Umfunktionierte Kirchen: Heiliges Bettgemach


ehem. Dominikanerkirche in Maastricht, jetzt Buchhandlung und Kaffeehaus
ehem. Dominikanerkirche in Maastricht, jetzt Buchhandlung und Kaffeehaus
Im Garten stehen alte Gräber, und in der Küche gibt es Engelsfiguren über der Spüle: Immer mehr leer stehende Kirchen werden zu Wohnhäusern, Restaurants oder Hotels umgewandelt. Warum eigentlich?

Von Kristin Haug | SpON

Im Dorf Cold Hanworth, im Osten Großbritanniens zwischen Sheffield und der Nordseeküste, steht eine Kirche zum Verkauf. Hier soll niemand mehr beten, hier soll jemand einziehen.

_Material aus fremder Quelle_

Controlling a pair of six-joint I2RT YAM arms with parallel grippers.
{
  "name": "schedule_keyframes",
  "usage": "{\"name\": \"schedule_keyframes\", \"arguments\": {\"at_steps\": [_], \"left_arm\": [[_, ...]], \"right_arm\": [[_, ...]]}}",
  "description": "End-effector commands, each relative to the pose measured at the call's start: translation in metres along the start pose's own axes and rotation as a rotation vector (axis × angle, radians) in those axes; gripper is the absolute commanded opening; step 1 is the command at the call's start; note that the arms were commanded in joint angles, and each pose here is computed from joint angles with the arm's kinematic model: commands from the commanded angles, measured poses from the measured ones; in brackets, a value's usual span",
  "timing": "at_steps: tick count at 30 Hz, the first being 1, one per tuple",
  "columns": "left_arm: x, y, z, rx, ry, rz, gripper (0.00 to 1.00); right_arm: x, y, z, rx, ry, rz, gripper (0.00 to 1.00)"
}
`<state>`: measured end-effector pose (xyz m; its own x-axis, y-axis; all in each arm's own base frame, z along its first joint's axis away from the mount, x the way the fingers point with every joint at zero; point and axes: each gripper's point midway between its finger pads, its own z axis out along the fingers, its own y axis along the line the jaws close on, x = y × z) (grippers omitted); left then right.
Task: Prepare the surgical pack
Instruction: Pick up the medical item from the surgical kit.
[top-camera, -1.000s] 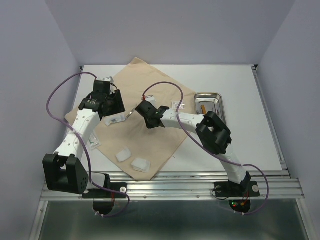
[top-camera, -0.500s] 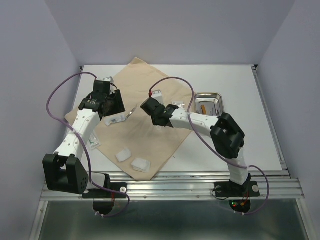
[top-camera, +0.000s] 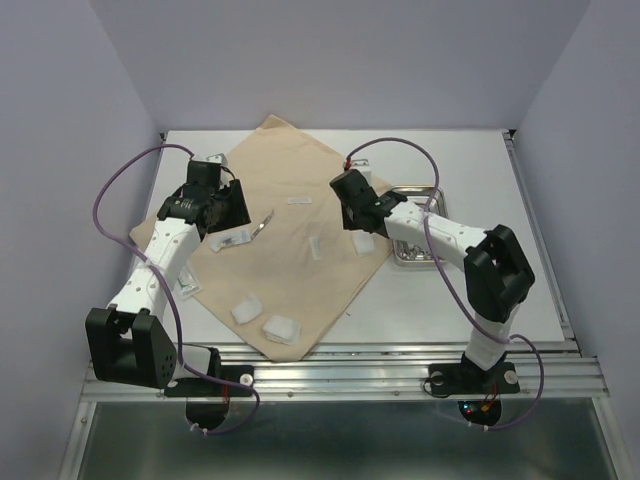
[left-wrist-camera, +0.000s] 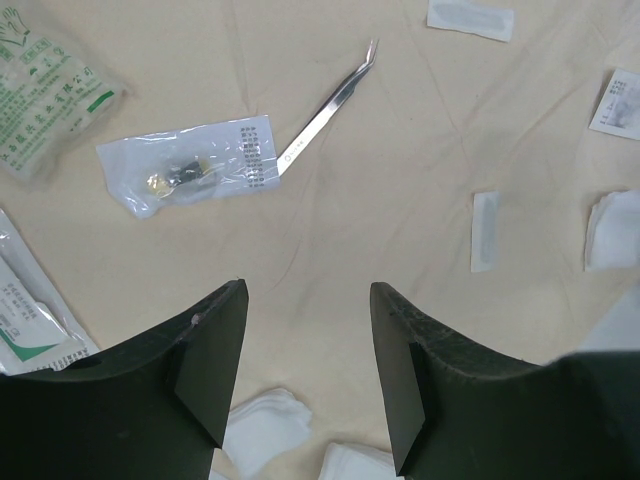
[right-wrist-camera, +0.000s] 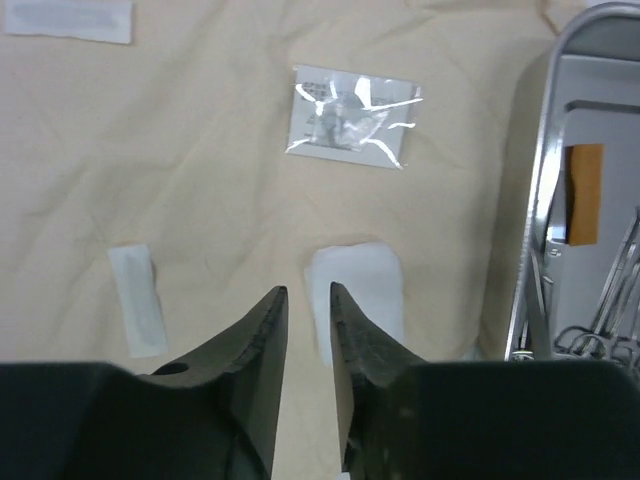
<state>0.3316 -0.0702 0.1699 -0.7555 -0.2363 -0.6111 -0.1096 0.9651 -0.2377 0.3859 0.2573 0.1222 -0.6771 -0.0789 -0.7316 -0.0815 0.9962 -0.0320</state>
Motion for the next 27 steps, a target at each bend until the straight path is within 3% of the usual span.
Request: {"name": "schedule_keyframes", "arguments": {"at_steps": [1, 6, 19, 24, 27], "left_arm": [[-0.014, -0.002, -0.01, 0.007, -0.048, -0.002, 0.63], [-0.016, -0.001, -0.013, -0.001, -0.056, 0.0, 0.63], [-0.015, -0.001, -0.012, 0.002, -0.052, 0.003, 0.63], [-0.015, -0.001, -0.013, 0.003, -0.051, 0.004, 0.63], [-0.015, -0.001, -0.013, 0.005, -0.052, 0.006, 0.63]], "right_arm": [[-0.004, 0.057, -0.008, -0.218, 0.006, -0.027, 0.37], [0.023, 0.09, 0.004, -0.258, 0.071, -0.104, 0.5], [0.055, 0.128, 0.029, -0.33, 0.149, -0.154, 0.51], [0.063, 0.128, 0.043, -0.295, 0.169, -0.162, 0.47], [0.068, 0.123, 0.046, -0.265, 0.179, -0.161, 0.32]]}}
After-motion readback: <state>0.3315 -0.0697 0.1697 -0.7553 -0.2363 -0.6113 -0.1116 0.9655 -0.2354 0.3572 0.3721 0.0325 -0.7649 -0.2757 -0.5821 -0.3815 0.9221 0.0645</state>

Die Kirche wurde in ein Wohnhaus umgebaut, und die Bewohner können sich nun dort, wo früher die Kirchenglocken läuteten, ins Bett legen oder da, wo einst der Altar stand, Geschirr spülen. Umgeben sind sie dabei von Marmor und Engelsstatuen. Und wer draußen ums Haus läuft, könnte über einen alten Grabstein stolpern: Wo jetzt der Garten ist, war früher ein Friedhof.